Excerpted records »
[Start of section]

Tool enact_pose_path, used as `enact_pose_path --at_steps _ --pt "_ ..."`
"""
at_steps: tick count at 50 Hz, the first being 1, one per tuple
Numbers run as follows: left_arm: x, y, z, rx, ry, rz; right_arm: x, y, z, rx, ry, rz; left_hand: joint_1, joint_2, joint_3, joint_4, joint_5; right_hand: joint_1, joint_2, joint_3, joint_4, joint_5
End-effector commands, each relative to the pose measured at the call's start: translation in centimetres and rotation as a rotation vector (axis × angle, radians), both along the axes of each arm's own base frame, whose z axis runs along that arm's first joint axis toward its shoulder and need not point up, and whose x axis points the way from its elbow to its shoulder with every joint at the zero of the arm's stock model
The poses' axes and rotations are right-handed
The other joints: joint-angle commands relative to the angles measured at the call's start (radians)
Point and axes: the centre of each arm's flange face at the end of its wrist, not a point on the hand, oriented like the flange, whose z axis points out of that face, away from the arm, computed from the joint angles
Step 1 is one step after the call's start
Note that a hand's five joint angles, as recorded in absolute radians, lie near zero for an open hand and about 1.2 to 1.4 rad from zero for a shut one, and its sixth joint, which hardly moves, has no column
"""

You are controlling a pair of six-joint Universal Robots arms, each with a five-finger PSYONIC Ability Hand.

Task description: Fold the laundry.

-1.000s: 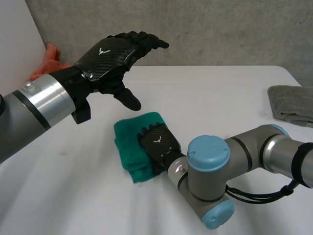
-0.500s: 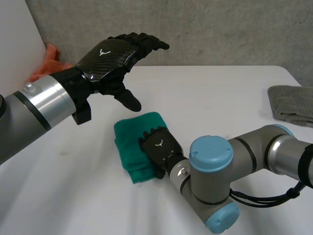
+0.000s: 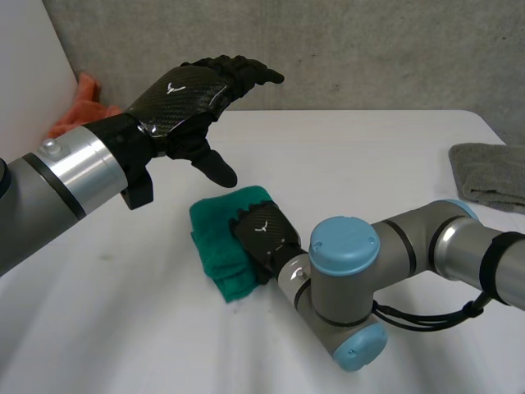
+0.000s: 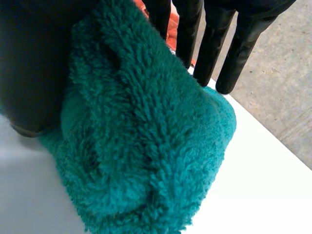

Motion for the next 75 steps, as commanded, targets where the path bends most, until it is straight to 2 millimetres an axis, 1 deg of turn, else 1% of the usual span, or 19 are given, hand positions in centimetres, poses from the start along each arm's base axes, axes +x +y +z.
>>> enact_pose_path --at_steps 1,2,5,9,11,19,23,30,38,42,43,47,51,54,57,64,65,72,75 --pt "0.0 0.0 -0.1 0.003 0.0 0.002 0.6 -0.5 0.0 -0.005 -0.016 0.014 -0.015 -0.019 -0.023 -0.018 -0.036 0.564 0.516 0.497 0.497 0.528" --pt "0.0 0.0 -0.1 0.003 0.0 0.002 0.7 -0.6 0.1 -0.009 -0.02 0.017 -0.015 -0.019 -0.023 -0.018 -0.036 0.747 0.7 0.681 0.681 0.712" --pt "0.1 -0.1 -0.1 0.006 0.002 0.003 0.9 -0.7 0.3 -0.011 -0.027 0.018 -0.015 -0.019 -0.023 -0.018 -0.036 0.988 0.941 0.922 0.922 0.953" --pt "0.1 -0.2 -0.1 0.006 0.002 0.006 0.9 -1.2 0.6 -0.017 -0.036 0.005 -0.015 -0.019 -0.023 -0.018 -0.036 0.989 0.941 0.923 0.923 0.953" --pt "0.2 -0.2 -0.1 0.006 0.002 0.006 0.2 -2.0 1.0 -0.01 -0.026 -0.018 -0.015 -0.019 -0.023 -0.018 -0.036 0.989 0.941 0.923 0.923 0.953" --pt "0.2 -0.2 0.0 0.0 0.001 0.008 -6.6 -8.9 2.2 0.026 0.059 -0.185 -0.015 -0.019 -0.023 -0.018 -0.036 0.989 0.941 0.923 0.923 0.953" --pt "0.2 -0.2 0.1 -0.001 0.002 0.006 -11.5 -12.9 2.9 0.0 0.147 -0.249 -0.015 -0.019 -0.023 -0.018 -0.036 0.989 0.941 0.923 0.923 0.953" --pt "0.1 -0.1 0.1 -0.004 0.0 0.005 -16.2 -16.3 4.0 -0.032 0.194 -0.306 -0.015 -0.019 -0.023 -0.018 -0.036 0.989 0.941 0.923 0.923 0.953" --pt "0.2 -0.1 0.0 -0.004 -0.001 0.008 -19.0 -20.8 8.4 -0.181 0.117 -0.331 -0.015 -0.019 -0.023 -0.018 -0.036 0.989 0.941 0.923 0.923 0.953" --pt "0.2 -0.2 0.0 -0.004 -0.001 0.01 -21.0 -24.1 12.1 -0.327 0.048 -0.399 -0.015 -0.019 -0.023 -0.018 -0.036 0.989 0.941 0.923 0.923 0.953" --pt "0.2 -0.2 0.1 -0.005 -0.001 0.01 -21.7 -25.3 13.6 -0.382 -0.006 -0.424 -0.015 -0.019 -0.023 -0.018 -0.036 0.989 0.941 0.923 0.923 0.953" --pt "0.2 -0.2 0.1 -0.004 0.0 0.009 -24.0 -27.8 18.1 -0.5 -0.174 -0.477 -0.012 -0.016 -0.02 -0.015 -0.033 0.989 0.941 0.923 0.923 0.953" --pt "0.2 -0.1 0.1 -0.002 0.001 0.009 -25.8 -29.5 19.8 -0.56 -0.27 -0.483 -0.012 -0.016 -0.02 -0.015 -0.033 0.989 0.941 0.923 0.923 0.953" --pt "0.2 0.0 0.1 -0.001 0.002 0.008 -27.8 -30.8 19.6 -0.587 -0.272 -0.509 -0.012 -0.016 -0.02 -0.015 -0.033 0.989 0.941 0.923 0.923 0.953" --pt "0.1 0.1 0.0 0.002 0.001 0.005 -29.5 -31.8 18.0 -0.568 -0.257 -0.537 -0.009 -0.013 -0.017 -0.012 -0.03 0.989 0.941 0.923 0.923 0.953" --pt "0.1 0.4 -0.5 0.017 -0.007 0.0 -33.6 -33.3 11.9 -0.482 -0.157 -0.587 -0.009 -0.013 -0.017 -0.012 -0.03 0.989 0.941 0.923 0.923 0.953" --pt "0.0 0.5 -0.6 0.018 -0.009 -0.004 -34.8 -33.4 10.2 -0.464 -0.113 -0.609 -0.009 -0.013 -0.017 -0.012 -0.03 0.989 0.941 0.923 0.923 0.953" --pt "-0.2 0.7 -0.9 0.023 -0.013 -0.012 -38.7 -32.4 3.8 -0.346 0.048 -0.643 -0.009 -0.013 -0.017 -0.012 -0.03 0.989 0.941 0.923 0.923 0.953" --pt "-0.2 0.7 -0.8 0.022 -0.012 -0.012 -39.0 -31.7 2.3 -0.304 0.071 -0.618 -0.009 -0.013 -0.017 -0.012 -0.03 0.989 0.941 0.923 0.923 0.953"
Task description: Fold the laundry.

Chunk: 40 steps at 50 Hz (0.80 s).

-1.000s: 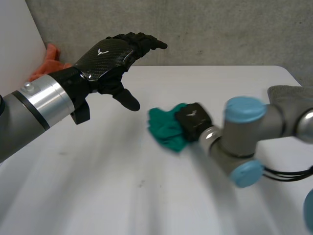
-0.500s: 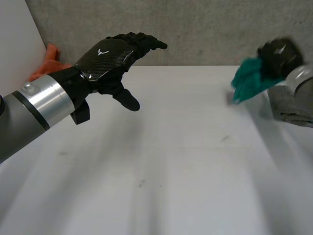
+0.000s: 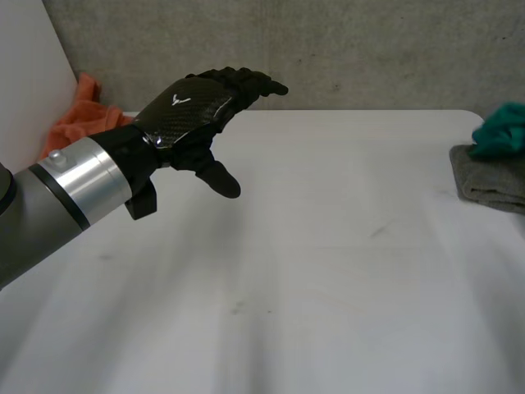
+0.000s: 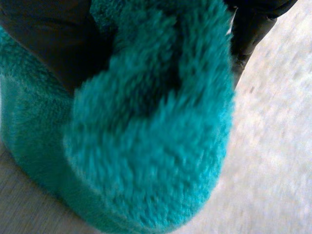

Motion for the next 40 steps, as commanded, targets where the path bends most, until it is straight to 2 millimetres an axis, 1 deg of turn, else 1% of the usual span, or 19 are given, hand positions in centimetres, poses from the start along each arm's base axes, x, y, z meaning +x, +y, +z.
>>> enact_pose_path --at_steps 1,4,7,8,11,15,16,19,20,22,23,26,27,30,31,34,35,38,40 --pt "-0.1 0.1 -0.1 0.002 -0.002 -0.004 -3.0 2.1 -6.3 0.18 0.087 0.007 -0.009 -0.013 -0.018 -0.012 -0.03 0.476 0.231 0.224 0.209 0.271" --pt "-0.1 0.1 0.0 -0.002 0.0 -0.004 -3.3 2.6 -6.6 0.203 0.09 0.007 -0.009 -0.013 -0.018 -0.012 -0.03 0.476 0.231 0.224 0.209 0.271" --pt "-0.1 0.1 0.2 -0.005 0.002 -0.004 -3.4 3.3 -5.7 0.241 0.076 -0.004 -0.009 -0.013 -0.018 -0.012 -0.03 -0.53 -0.774 -0.781 -0.797 -0.734" --pt "-0.1 0.1 0.2 -0.005 0.002 -0.006 -3.4 3.6 -4.7 0.252 0.072 -0.009 -0.009 -0.013 -0.018 -0.012 -0.03 -0.746 -0.991 -0.998 -1.013 -0.951" --pt "-0.3 0.3 0.3 -0.011 0.005 -0.012 -3.2 4.1 -2.7 0.255 0.072 -0.012 -0.009 -0.013 -0.018 -0.012 -0.03 -0.746 -0.991 -0.998 -1.013 -0.951" --pt "-0.5 0.6 0.5 -0.017 0.007 -0.021 -2.7 4.8 0.8 0.228 0.072 -0.009 -0.009 -0.013 -0.018 -0.012 -0.03 -0.746 -0.991 -0.998 -1.013 -0.951" --pt "-0.6 0.7 0.6 -0.02 0.008 -0.026 -2.5 5.1 2.4 0.205 0.079 -0.011 -0.009 -0.013 -0.018 -0.012 -0.03 -0.746 -0.991 -0.998 -1.013 -0.951" --pt "-0.6 0.8 1.0 -0.029 0.012 -0.024 -2.1 5.6 4.4 0.175 0.087 -0.01 -0.012 -0.016 -0.02 -0.015 -0.033 -0.746 -0.991 -0.998 -1.013 -0.951" --pt "-0.5 1.0 1.3 -0.038 0.017 -0.02 -1.0 6.1 5.8 0.158 0.084 0.006 -0.015 -0.019 -0.023 -0.018 -0.036 -0.746 -0.991 -0.998 -1.013 -0.951" --pt "-0.4 1.0 1.6 -0.048 0.022 -0.012 0.7 6.8 7.1 0.146 0.077 0.034 -0.015 -0.019 -0.023 -0.018 -0.036 -0.746 -0.991 -0.998 -1.013 -0.951" --pt "-0.4 1.1 1.8 -0.052 0.024 -0.009 3.0 7.6 8.5 0.132 0.064 0.072 -0.018 -0.022 -0.026 -0.021 -0.039 -0.746 -0.991 -0.998 -1.013 -0.951" --pt "-0.1 1.0 2.2 -0.062 0.032 0.017 5.9 9.1 10.3 0.123 0.027 0.11 -0.018 -0.022 -0.026 -0.021 -0.039 -0.746 -0.991 -0.998 -1.013 -0.951" --pt "-0.1 0.9 2.4 -0.066 0.035 0.026 7.6 10.0 11.1 0.131 -0.011 0.13 -0.018 -0.022 -0.026 -0.021 -0.039 -0.746 -0.991 -0.998 -1.013 -0.951" --pt "0.3 0.5 3.0 -0.081 0.048 0.068 10.0 11.4 11.3 0.163 -0.081 0.156 -0.018 -0.022 -0.026 -0.021 -0.039 -0.746 -0.991 -0.998 -1.013 -0.951" --pt "0.6 0.2 3.4 -0.094 0.057 0.098 11.8 12.3 11.0 0.192 -0.127 0.178 -0.018 -0.022 -0.026 -0.021 -0.039 -0.746 -0.991 -0.998 -1.013 -0.951" --pt "1.1 -0.5 3.9 -0.114 0.072 0.162 14.9 14.4 10.9 0.228 -0.19 0.224 -0.018 -0.022 -0.026 -0.021 -0.039 -0.746 -0.991 -0.998 -1.013 -0.951" --pt "1.6 -1.2 4.1 -0.13 0.078 0.214 16.7 16.1 11.4 0.229 -0.215 0.251 -0.021 -0.024 -0.029 -0.024 -0.042 -0.746 -0.991 -0.998 -1.013 -0.951" --pt "2.9 -3.0 4.6 -0.165 0.097 0.312 18.8 18.4 11.6 0.231 -0.244 0.279 -0.024 -0.027 -0.032 -0.027 -0.044 -0.746 -0.991 -0.998 -1.013 -0.951" --pt "4.8 -5.3 5.2 -0.195 0.108 0.408 20.6 20.4 11.0 0.239 -0.252 0.293 -0.021 -0.025 -0.029 -0.024 -0.042 -0.746 -0.991 -0.998 -1.013 -0.951"
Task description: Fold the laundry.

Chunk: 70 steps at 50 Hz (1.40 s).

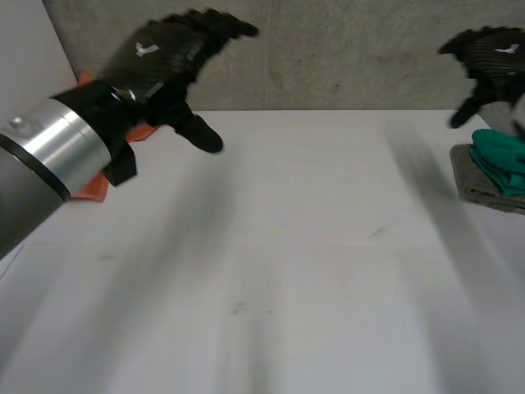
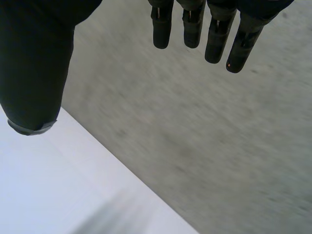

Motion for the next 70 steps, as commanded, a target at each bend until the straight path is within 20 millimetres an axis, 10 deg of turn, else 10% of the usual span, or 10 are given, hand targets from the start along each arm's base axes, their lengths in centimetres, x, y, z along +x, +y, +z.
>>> enact_pose_path --at_steps 1,11,25,52,63,70 --pt "4.6 -5.8 1.6 -0.086 0.052 0.292 8.2 7.9 -0.8 0.059 -0.117 0.09 -0.021 -0.025 -0.029 -0.024 -0.042 -0.03 -0.048 -0.04 -0.059 -0.067" --pt "11.6 -17.0 -5.1 -0.074 -0.197 0.503 12.9 15.6 -4.4 0.098 -0.025 0.212 -0.021 -0.025 -0.029 -0.024 -0.042 -0.03 -0.048 -0.04 -0.059 -0.067" --pt "17.9 -28.4 -17.0 -0.129 -0.485 0.616 11.4 19.1 -8.0 0.143 0.162 0.221 -0.021 -0.025 -0.029 -0.024 -0.042 -0.03 -0.048 -0.04 -0.059 -0.067" --pt "18.5 -31.0 -23.5 -0.104 -0.49 0.575 7.9 19.1 -10.6 0.215 0.175 0.154 0.214 0.21 0.205 0.211 0.193 -0.03 -0.048 -0.04 -0.059 -0.067" --pt "18.7 -32.3 -24.7 -0.162 -0.48 0.589 6.3 19.2 -10.3 0.204 0.196 0.11 1.196 1.193 1.188 1.193 1.175 -0.03 -0.048 -0.04 -0.059 -0.067" --pt "16.3 -31.2 -22.2 -0.179 -0.471 0.559 5.3 18.9 -9.8 0.177 0.215 0.075 1.197 1.193 1.189 1.194 1.176 -0.03 -0.048 -0.04 -0.059 -0.067"
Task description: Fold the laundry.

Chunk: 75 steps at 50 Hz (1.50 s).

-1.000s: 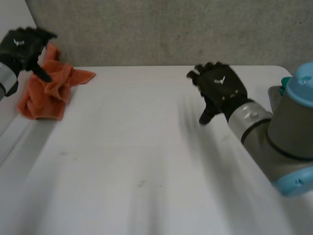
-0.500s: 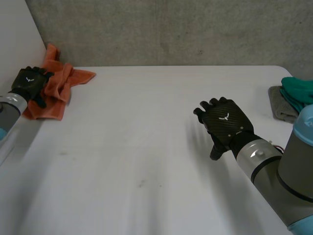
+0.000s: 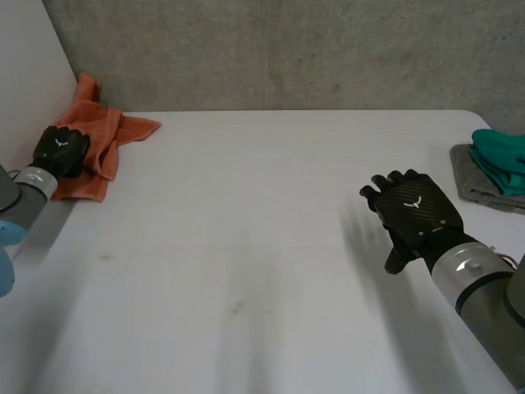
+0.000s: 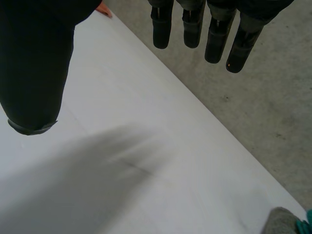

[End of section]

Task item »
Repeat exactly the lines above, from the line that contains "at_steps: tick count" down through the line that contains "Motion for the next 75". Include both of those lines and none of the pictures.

Answer for this exercise »
at_steps: tick count at 50 Hz, the first being 1, one per tuple
Numbers run as follows: left_arm: x, y, z, rx, ry, rz; right_arm: x, y, z, rx, ry, rz; left_hand: joint_1, joint_2, joint_3, joint_4, joint_5; right_hand: joint_1, joint_2, joint_3, joint_4, joint_5
End-effector commands, each relative to the pose measured at the call's start: translation in centimetres and rotation as a rotation vector (axis × angle, radians), both along the axes of each arm's own base frame, whose z axis runs along that arm's first joint axis toward its shoulder and need not point up, and whose x axis points the way from its elbow to its shoulder with every joint at the zero of the arm's stock model
The poses' axes and rotations are right-handed
The other joints: joint-angle commands relative to the angles measured at the call's start (radians)
Point and axes: the centre of each arm's flange face at the end of its wrist, not a point on the hand, oriented like the flange, whose z axis points out of that face, away from the arm, computed from the joint angles
Step 1 is one step after the call's start
Note that a hand's five joint angles, as recorded in absolute radians, lie near zero for an open hand and about 1.2 to 1.4 rad from zero for a shut one, and its sixth joint, which hardly moves, has no column
"""

You are controlling a pair of six-joint Universal Robots arms, each with a five-finger PSYONIC Ability Hand.

Task description: Fold the laundry.

-1.000s: 
-0.500s: 
+0.000s: 
+0.000s: 

Motion for the next 75 steps, as commanded, targets where the path bends most, until it is straight to 2 millimetres an axis, 1 deg of turn, else 1% of the usual span, or 19 are given, hand positions in centimetres, poses from the start along each arm's base axes, axes +x +y +z.

This is the complete output.